- _Your goal_:
Without including any pictures, retype exactly the lines from the top of the records through the line containing "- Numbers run", that final line included.

(Saved entries)
[Start of Attachment]
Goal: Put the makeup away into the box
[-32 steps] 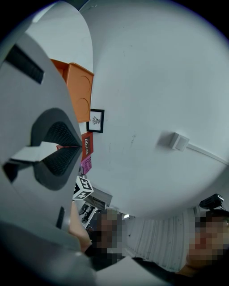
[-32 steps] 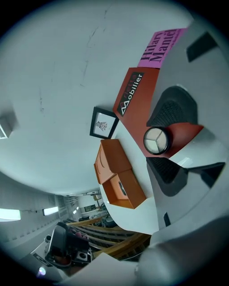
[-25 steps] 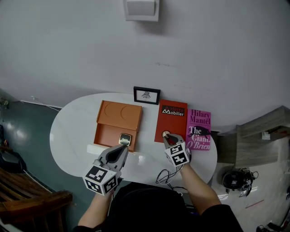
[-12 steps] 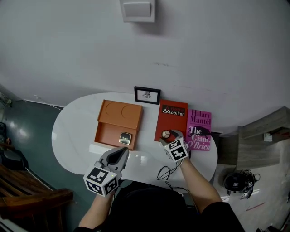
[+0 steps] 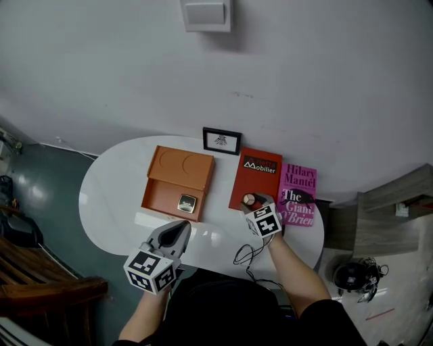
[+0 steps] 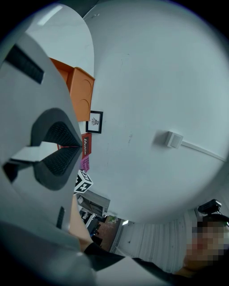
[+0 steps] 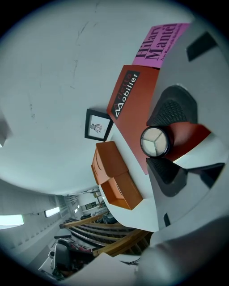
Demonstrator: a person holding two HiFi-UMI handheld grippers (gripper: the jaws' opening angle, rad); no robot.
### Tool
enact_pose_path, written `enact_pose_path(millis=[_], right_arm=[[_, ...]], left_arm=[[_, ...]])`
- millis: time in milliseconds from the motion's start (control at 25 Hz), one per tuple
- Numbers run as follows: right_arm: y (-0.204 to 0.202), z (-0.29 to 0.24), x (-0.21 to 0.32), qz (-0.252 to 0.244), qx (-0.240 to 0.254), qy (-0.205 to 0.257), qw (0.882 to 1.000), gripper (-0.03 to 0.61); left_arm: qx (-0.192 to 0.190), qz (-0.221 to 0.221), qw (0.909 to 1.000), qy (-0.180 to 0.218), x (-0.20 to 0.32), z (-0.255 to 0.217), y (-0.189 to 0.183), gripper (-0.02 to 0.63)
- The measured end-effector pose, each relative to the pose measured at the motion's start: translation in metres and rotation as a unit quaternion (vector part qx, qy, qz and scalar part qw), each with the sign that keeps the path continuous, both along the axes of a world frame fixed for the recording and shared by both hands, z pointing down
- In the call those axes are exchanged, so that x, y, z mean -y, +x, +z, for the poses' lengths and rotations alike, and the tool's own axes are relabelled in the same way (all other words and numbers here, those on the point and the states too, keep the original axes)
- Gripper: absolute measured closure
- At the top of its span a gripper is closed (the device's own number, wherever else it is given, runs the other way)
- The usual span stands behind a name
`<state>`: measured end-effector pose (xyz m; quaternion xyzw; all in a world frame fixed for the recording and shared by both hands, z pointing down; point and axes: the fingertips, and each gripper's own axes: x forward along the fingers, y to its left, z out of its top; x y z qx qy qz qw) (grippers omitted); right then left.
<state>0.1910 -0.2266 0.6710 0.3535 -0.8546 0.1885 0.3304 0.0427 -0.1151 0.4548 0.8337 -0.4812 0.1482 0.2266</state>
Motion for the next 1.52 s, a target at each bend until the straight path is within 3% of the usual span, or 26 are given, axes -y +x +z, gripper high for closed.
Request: enact_pose_path(millis=[280, 640, 840, 1240, 1520], right_arm=[[0.012, -0.042, -0.008, -0.013, 0.017, 0.024, 0.999, 0.344], [-0.030, -0.100, -0.018, -0.017, 0.052, 0.056, 0.997, 0.344], [-0.090, -0.122, -0.021, -0.011, 0.055, 0.077, 0.995, 0.344], [-0.267, -0.141, -0.046, -0.009, 0.062, 0.085, 0.994, 0.344], [-0.327, -0.141, -0.057, -0.022, 0.039, 0.077, 0.996, 0.344]], left_arm=[[-0.009, -0.014, 0.9995, 0.025, -0.002, -0.015, 0.005, 0.600], [-0.015, -0.028, 0.9987, 0.039, -0.001, -0.021, -0.051, 0.600], [-0.003, 0.000, 0.9980, 0.063, 0.001, -0.024, -0.100, 0.600], [0.017, 0.056, 0.9934, 0.098, -0.011, -0.036, -0.245, 0.600], [-0.007, 0.073, 0.9923, 0.100, -0.009, -0.038, -0.289, 0.600]])
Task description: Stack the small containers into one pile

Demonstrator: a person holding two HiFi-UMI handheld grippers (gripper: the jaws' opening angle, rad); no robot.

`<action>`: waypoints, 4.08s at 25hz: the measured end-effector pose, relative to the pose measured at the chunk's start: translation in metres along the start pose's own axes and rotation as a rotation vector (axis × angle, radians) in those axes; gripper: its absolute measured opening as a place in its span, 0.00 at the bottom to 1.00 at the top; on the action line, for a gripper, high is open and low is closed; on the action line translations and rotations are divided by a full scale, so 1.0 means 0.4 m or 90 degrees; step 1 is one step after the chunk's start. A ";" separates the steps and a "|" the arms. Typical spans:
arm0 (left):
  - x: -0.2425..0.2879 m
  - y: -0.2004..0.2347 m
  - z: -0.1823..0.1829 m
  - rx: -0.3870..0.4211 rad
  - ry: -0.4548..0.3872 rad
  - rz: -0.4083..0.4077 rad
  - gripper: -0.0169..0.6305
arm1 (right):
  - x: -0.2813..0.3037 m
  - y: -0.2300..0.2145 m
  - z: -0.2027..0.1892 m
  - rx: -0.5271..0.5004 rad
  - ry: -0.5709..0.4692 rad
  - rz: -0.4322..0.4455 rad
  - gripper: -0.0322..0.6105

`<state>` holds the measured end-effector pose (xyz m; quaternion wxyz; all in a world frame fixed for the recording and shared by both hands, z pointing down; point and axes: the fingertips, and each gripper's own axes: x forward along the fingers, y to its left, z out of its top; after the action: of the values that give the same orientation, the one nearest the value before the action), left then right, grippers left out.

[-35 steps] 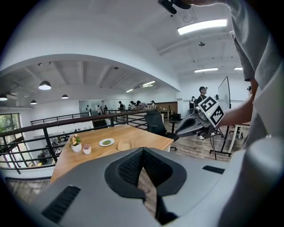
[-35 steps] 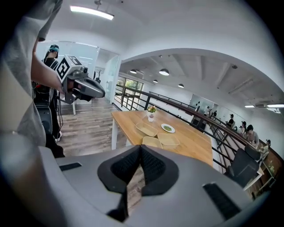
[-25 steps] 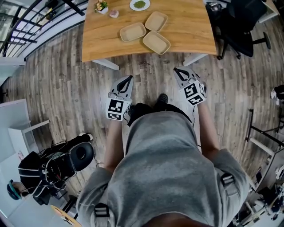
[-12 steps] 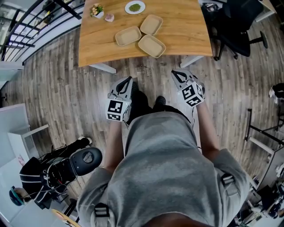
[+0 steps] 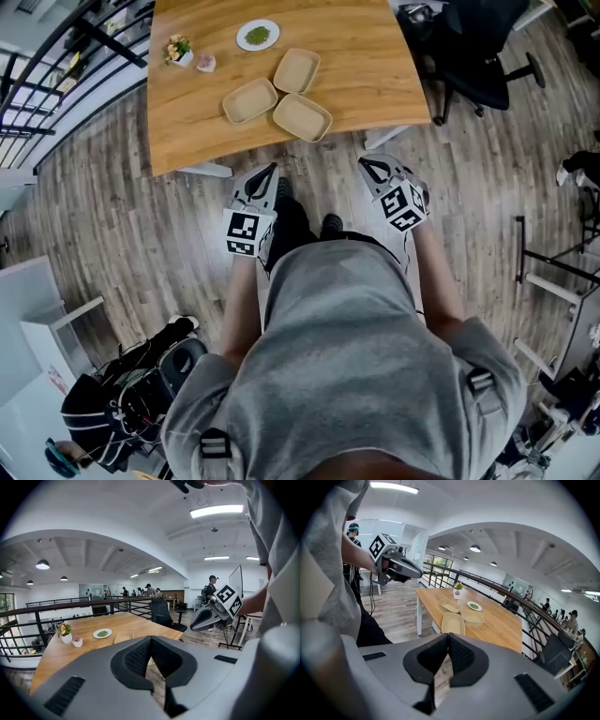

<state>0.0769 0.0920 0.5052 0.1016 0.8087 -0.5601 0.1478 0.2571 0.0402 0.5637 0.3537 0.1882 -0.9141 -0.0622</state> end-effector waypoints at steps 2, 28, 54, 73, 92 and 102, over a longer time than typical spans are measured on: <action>0.028 0.022 0.015 0.003 -0.003 -0.013 0.05 | 0.018 -0.022 0.003 0.010 0.008 -0.009 0.06; 0.242 0.458 0.051 0.035 0.012 -0.165 0.05 | 0.433 -0.117 0.196 0.056 0.104 -0.042 0.06; 0.345 0.616 -0.015 -0.022 0.083 -0.124 0.05 | 0.714 -0.195 0.002 0.106 0.246 0.090 0.15; 0.336 0.632 -0.046 -0.025 0.099 -0.119 0.05 | 0.716 -0.177 -0.025 0.208 0.257 0.137 0.10; 0.291 0.611 0.002 0.006 0.042 -0.169 0.05 | 0.584 -0.159 -0.065 0.556 0.209 0.014 0.09; 0.262 0.623 0.015 0.001 0.018 -0.169 0.05 | 0.539 -0.169 -0.029 0.672 0.164 -0.047 0.09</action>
<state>-0.1213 -0.0895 0.5361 0.1273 0.8737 -0.4465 0.1451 0.1389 -0.1053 0.6901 0.3177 0.3785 -0.7634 0.4160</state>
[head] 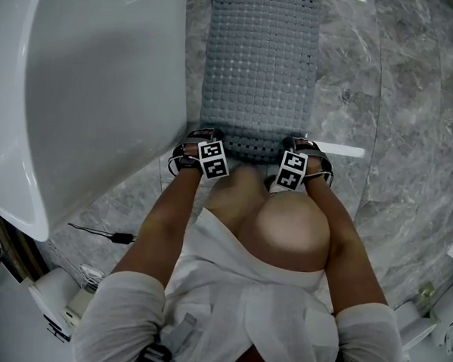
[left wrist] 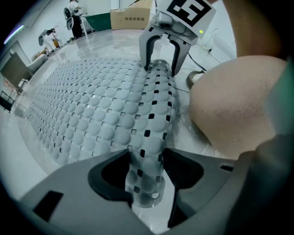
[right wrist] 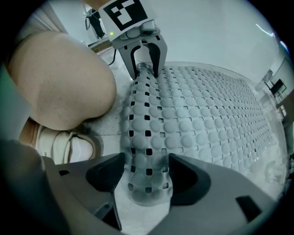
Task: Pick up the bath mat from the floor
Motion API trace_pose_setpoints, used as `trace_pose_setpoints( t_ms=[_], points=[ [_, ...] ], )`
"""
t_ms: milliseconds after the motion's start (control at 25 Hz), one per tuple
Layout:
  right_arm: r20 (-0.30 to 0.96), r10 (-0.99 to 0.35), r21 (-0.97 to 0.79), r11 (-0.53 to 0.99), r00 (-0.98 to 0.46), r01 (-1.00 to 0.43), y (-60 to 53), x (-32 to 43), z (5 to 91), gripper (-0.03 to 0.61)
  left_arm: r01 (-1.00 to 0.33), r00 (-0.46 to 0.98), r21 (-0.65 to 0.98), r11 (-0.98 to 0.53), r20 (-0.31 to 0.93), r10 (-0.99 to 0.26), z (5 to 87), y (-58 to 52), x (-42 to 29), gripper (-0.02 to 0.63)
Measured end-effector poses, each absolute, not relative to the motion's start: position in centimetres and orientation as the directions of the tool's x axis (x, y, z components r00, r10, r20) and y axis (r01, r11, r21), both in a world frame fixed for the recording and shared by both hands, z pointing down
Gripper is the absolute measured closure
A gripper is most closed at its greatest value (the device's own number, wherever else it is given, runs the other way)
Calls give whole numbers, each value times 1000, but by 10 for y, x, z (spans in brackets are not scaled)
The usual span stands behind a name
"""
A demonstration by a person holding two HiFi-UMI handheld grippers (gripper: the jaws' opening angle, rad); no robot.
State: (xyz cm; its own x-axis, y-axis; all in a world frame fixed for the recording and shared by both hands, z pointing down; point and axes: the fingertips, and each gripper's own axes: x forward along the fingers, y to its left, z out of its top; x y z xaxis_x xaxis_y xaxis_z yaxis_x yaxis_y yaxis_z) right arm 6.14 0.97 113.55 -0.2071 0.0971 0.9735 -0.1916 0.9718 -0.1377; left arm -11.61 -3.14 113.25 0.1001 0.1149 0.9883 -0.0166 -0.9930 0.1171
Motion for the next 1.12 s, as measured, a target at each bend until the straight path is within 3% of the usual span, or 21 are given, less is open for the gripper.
trace_pose_setpoints(
  t_ms=[440,880,1120],
  points=[
    [960,174,-224,948,-220,-228,-16,66,1126,476,1,38,260,-965,965,260,1128,-44,-118,486],
    [955,179,-247,921,-236,-301,-26,72,1087,511,-47,33,268,-962,963,267,1090,-53,-113,549],
    [945,221,-293,902,-242,-318,-12,76,1078,515,-60,44,361,-930,932,359,1078,-34,-108,557]
  ],
)
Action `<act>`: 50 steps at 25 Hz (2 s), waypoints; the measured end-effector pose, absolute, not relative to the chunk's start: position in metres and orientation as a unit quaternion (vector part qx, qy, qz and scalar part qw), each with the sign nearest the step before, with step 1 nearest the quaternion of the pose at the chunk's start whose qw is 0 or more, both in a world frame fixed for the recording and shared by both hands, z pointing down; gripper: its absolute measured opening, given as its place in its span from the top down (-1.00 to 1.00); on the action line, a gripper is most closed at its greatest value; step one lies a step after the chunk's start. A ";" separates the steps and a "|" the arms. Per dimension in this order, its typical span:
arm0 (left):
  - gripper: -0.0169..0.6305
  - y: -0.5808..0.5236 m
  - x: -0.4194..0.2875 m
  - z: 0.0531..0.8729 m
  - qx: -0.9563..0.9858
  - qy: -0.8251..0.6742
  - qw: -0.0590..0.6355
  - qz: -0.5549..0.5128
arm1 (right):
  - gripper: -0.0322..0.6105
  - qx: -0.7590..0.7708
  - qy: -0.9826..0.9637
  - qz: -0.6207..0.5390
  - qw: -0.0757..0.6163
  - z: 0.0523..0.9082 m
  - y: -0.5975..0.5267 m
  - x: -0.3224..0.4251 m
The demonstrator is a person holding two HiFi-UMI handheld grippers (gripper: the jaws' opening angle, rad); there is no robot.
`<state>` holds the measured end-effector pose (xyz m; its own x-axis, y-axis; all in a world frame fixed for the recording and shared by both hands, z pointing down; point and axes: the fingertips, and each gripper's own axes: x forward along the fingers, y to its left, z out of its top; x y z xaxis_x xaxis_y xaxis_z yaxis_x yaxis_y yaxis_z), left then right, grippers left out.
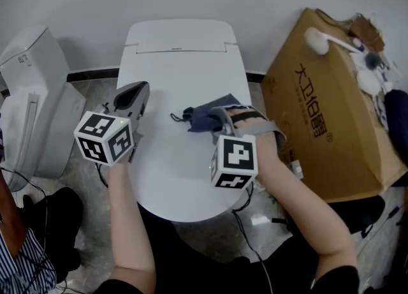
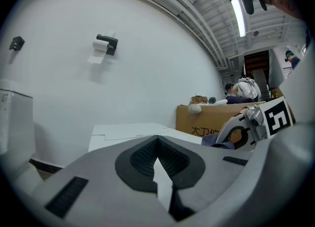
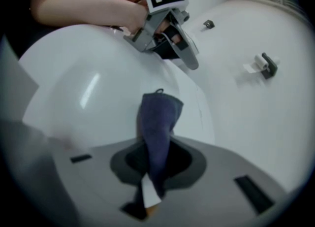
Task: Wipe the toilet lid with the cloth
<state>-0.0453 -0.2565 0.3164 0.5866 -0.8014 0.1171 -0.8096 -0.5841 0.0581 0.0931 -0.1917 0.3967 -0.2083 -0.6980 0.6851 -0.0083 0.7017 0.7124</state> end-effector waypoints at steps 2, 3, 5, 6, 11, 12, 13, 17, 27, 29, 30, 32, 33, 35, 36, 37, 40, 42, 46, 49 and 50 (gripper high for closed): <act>0.90 -0.257 -0.045 0.316 0.889 -0.453 0.052 0.039 | 0.69 0.244 -0.718 -0.297 0.581 0.397 -0.186 0.093; 0.90 -0.257 -0.045 0.316 0.889 -0.453 0.052 0.039 | 0.69 0.243 -0.717 -0.298 0.582 0.397 -0.183 0.093; 0.90 -0.257 -0.046 0.316 0.889 -0.454 0.052 0.038 | 0.69 0.241 -0.716 -0.298 0.583 0.398 -0.176 0.094; 0.90 -0.256 -0.046 0.316 0.889 -0.454 0.052 0.038 | 0.69 0.240 -0.716 -0.296 0.585 0.398 -0.173 0.094; 0.90 -0.257 -0.046 0.316 0.888 -0.455 0.053 0.038 | 0.69 0.232 -0.714 -0.296 0.590 0.396 -0.156 0.092; 0.90 -0.257 -0.046 0.316 0.888 -0.455 0.053 0.038 | 0.69 0.229 -0.715 -0.295 0.590 0.397 -0.152 0.092; 0.90 -0.257 -0.046 0.316 0.888 -0.455 0.053 0.038 | 0.69 0.227 -0.717 -0.295 0.590 0.397 -0.148 0.091; 0.90 -0.257 -0.045 0.315 0.888 -0.455 0.052 0.038 | 0.69 0.220 -0.722 -0.291 0.588 0.396 -0.131 0.090; 0.90 -0.257 -0.045 0.316 0.888 -0.454 0.052 0.039 | 0.69 0.221 -0.728 -0.289 0.581 0.393 -0.101 0.087; 0.90 -0.257 -0.045 0.316 0.888 -0.455 0.052 0.038 | 0.69 0.221 -0.730 -0.289 0.579 0.393 -0.094 0.086; 0.90 -0.257 -0.045 0.316 0.888 -0.455 0.052 0.038 | 0.69 0.221 -0.730 -0.290 0.578 0.393 -0.091 0.086; 0.90 -0.256 -0.045 0.316 0.888 -0.455 0.052 0.039 | 0.69 0.221 -0.730 -0.292 0.577 0.393 -0.083 0.085; 0.90 -0.256 -0.045 0.316 0.888 -0.455 0.052 0.040 | 0.69 0.221 -0.730 -0.291 0.578 0.394 -0.080 0.085; 0.90 -0.256 -0.045 0.316 0.888 -0.454 0.052 0.039 | 0.69 0.219 -0.731 -0.287 0.579 0.395 -0.074 0.085; 0.90 -0.256 -0.045 0.316 0.888 -0.455 0.051 0.039 | 0.69 0.219 -0.731 -0.286 0.580 0.396 -0.072 0.086; 0.90 -0.256 -0.044 0.316 0.888 -0.455 0.050 0.038 | 0.69 0.217 -0.731 -0.285 0.581 0.397 -0.069 0.086; 0.90 -0.256 -0.043 0.315 0.887 -0.457 0.049 0.037 | 0.69 0.210 -0.730 -0.284 0.585 0.398 -0.064 0.090; 0.90 -0.257 -0.042 0.315 0.888 -0.457 0.049 0.037 | 0.69 0.205 -0.735 -0.277 0.584 0.397 -0.062 0.091; 0.90 -0.257 -0.041 0.317 0.888 -0.454 0.054 0.042 | 0.69 0.212 -0.750 -0.266 0.568 0.385 -0.078 0.089; 0.90 -0.257 -0.042 0.315 0.888 -0.455 0.051 0.038 | 0.69 0.225 -0.748 -0.274 0.562 0.367 -0.107 0.086; 0.90 -0.256 -0.043 0.315 0.888 -0.455 0.050 0.037 | 0.69 0.230 -0.746 -0.280 0.560 0.360 -0.120 0.084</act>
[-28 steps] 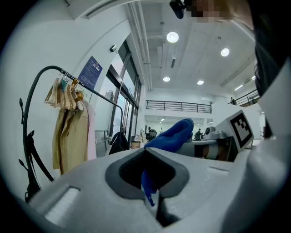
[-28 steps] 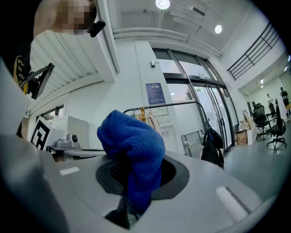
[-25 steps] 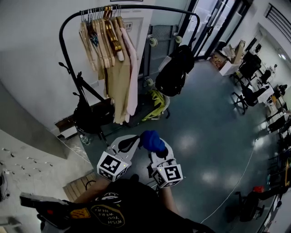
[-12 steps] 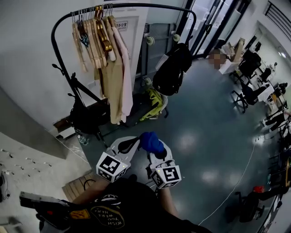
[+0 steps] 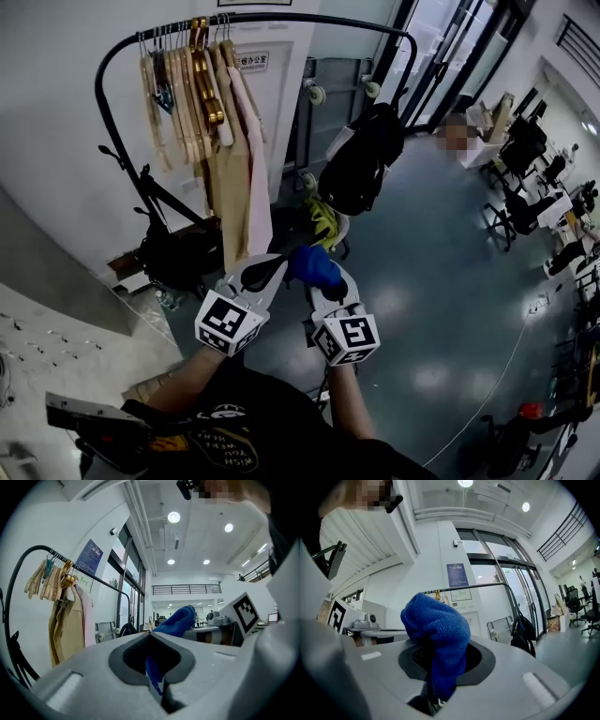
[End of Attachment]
- _Result of this task_:
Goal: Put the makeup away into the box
[-32 steps] 
[-32 steps] 
[-25 steps] 
[-12 steps] 
[+0 steps] 
[+0 steps] 
[+0 steps] 
Demonstrator: a person holding two HiFi-UMI handheld grippers (gripper: the jaws' opening angle, rad); no robot.
### Tool
enact_pose_path, written `enact_pose_path(millis=[_], right_arm=[[_, ...]], left_arm=[[_, ...]])`
- millis: time in milliseconds from the motion's start (control at 25 Hz), one per tuple
- Numbers run as follows: right_arm: y (-0.204 to 0.202), z (-0.29 to 0.24), x (-0.21 to 0.32), qz (-0.252 to 0.244), qx (-0.240 to 0.254), qy (-0.205 to 0.257), qw (0.882 to 1.000), gripper (-0.03 to 0.61); left_arm: qx (-0.192 to 0.190), qz (-0.221 to 0.221), qw (0.909 to 1.000), qy (-0.180 to 0.218), x (-0.20 to 0.32), z (-0.255 to 0.217), y (-0.189 to 0.183), gripper (-0.02 to 0.63)

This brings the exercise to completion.